第611話 第三者Side

「落ち着きなさい。峯山純也」

「――ッ!?」


 視野が狭まっていたのか、峯山は天野桔梗に声を掛けられてようやく彼女が居ることに気が付く。


「……天野さん」

「桔梗でいいわよ。それよりも、いまの感覚の衰えた人間に、霊力の波動を感じろというのは無理があるわ。少しは、霊能力者として一般人とは違うという事を理解しなさい」

「……分かりました」

「そう。分かってくれたのならいいわ。それよりも、今後のことを話しましょう」

「今後のこと? この気配に対する対応ということですか?」

「――いえ。これだけの気配だもの。私はともかく力を使いこなすどころか、戦闘すらまともにしたことがない貴方が現地に行っても邪魔になるだけだわ」

「それは……」

「大丈夫よ。幸い、この地には強力な霊能力者が数人いるから。それに――、アレもいるから」

「アレ?」

「桂木優斗よ」

「それは……」

「だから、貴方は自分が出来ることをしなさい」

「――ッ!?」


 戦力外通告だと遠回しに桔梗に宣告された純也は歯を食いしばり俯く。

 そのころ、千葉駅近くでライブ準備をしていた伊邪那美は、2階事務所の窓を開けると千葉城の方へと険しい表情で視線を向けた。


「どうかしたのか? いきなり窓を開けて」


 ライブの衣装合わせをしていた伊邪那美がいきなり事務所の窓を開けた事に首を傾げながら山崎は伊邪那美に話しかけた。


「……幸太郎。どうやら、今日のライブは中止にしなくてはいけないようじゃぞ」

「ライブを中止? そりゃまずいだろ……何かあったのか? 旦那絡みか?」


 山崎幸太郎が、ライブを中止だと言い切った伊邪那美に軽口を叩くが、真剣な表情を崩さない伊邪那美の様子に、何があったのかすぐに思い立った山崎が考えたことを吐露するが、伊邪那美は頭を左右に振る。


「桂木優斗は、直接は関わってはおらぬようじゃ。じゃが、問題は神楽坂都の方だという事じゃ」

「そいつは……」


 一瞬で、山崎は顔色を変える。

 桂木優斗という少年の本質を一番理解していると言っても過言ではない男――、西千葉新聞の記者でもある山崎幸太郎。
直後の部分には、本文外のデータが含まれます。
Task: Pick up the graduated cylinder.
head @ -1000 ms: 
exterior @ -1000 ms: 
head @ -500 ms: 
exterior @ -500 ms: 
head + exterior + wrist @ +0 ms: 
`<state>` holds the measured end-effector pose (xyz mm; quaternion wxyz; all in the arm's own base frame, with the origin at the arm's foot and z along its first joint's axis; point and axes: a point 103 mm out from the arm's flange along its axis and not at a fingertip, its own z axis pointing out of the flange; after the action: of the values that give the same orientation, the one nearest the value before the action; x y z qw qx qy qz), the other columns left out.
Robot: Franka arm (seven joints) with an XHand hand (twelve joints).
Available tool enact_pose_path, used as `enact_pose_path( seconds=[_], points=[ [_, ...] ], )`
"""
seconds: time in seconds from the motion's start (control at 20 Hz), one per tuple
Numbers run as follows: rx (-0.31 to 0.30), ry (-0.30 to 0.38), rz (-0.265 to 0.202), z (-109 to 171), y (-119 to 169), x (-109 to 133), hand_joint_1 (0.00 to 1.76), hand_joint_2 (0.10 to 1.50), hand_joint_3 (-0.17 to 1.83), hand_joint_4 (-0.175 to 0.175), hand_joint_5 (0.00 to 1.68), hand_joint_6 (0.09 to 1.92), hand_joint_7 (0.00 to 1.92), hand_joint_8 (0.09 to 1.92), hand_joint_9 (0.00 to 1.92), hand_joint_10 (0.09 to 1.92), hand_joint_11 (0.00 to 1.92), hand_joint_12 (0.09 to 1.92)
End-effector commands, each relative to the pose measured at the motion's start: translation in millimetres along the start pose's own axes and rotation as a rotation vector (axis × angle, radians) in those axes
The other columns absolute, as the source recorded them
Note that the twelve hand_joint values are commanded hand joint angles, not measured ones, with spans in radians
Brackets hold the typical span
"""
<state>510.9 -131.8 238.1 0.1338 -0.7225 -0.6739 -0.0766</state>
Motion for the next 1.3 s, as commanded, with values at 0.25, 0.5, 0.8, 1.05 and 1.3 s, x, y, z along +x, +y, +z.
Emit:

 彼は、神楽坂都を助けるという名目だけで、たった一人で黄泉の国に行った少年を知っていた。

 そして、その気質も。

 

「やばいんじゃないのか?」

「うむ。攻めてきたのは来訪者であるか……。じゃが、姫巫女から情報を得ているはずの来訪者がどうして愚策を取るのじゃ?」

「姫巫女? 来訪者? どういうことだ?」

「うむ……。それよりも幸太郎」

「どうした?」

「神社庁に向かう」

「神社庁に? 千葉のか?」

「――いや。京都の本院じゃ」

「本院って……、神社庁の総本山か?」

「うむ。すぐに支度を――」


 山崎と会話をしていた伊邪那美が途中で言葉を閉じると同時に事務所の隅へと視線を向けた。

 

「最近の異世界者は、礼儀を知らんようじゃな」


 何もない空間に声をかける伊邪那美。

 彼女の向けている視線の先――、そこには何もなかったが、突然に空間が歪むと身長2メートルほどの骸骨が姿を見せた。


「これは、失礼しました」


 骸骨は、最初は骨だけであったが、空間からローブを取り出し羽織ると頭を下げる。


「私は、魔王軍四天王の一人イシス様に仕えるアンデット、リッチのステイと申します」

「命。魔王軍ってなんだ?」


 いきなりの事に話についていけない山崎は伊邪那美の傍に近づくと彼女に耳打ちする。


「さてな」


 伊邪那美も魔王軍という存在に心当たりがなかった事から目の前のリッチに対して最大限の警戒を向けている。


「この国の本物の神であるアナタには、今回の騒動に関与してほしくないのです」

「本物であるか……」


 伊邪那美は、目の前のアンデットを見つめた。